Extracted data entries

--- START ---

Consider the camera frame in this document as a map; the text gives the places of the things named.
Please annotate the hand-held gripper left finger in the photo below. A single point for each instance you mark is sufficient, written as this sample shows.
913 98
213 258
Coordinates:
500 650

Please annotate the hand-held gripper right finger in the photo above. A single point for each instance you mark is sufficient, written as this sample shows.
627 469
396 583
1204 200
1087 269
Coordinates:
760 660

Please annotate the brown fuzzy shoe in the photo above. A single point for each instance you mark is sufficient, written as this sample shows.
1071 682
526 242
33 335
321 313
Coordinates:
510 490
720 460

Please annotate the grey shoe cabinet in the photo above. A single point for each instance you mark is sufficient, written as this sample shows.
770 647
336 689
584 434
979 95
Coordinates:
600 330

--- END ---

## [The task]
Go through the data and copy every line that includes "mark".

## [Output below]
Please annotate the hand-held gripper left finger in the photo below. A single point for each instance you mark is sufficient, written as this sample shows.
Please annotate the hand-held gripper right finger in the photo above. A single point for each instance you mark is sufficient, written as this sample shows.
Please annotate the brown fuzzy shoe in the photo above. A single point for each instance you mark is sufficient, written as this sample shows.
Please annotate the grey shoe cabinet in the photo above. A single point for each instance you mark is sufficient, written as this sample shows.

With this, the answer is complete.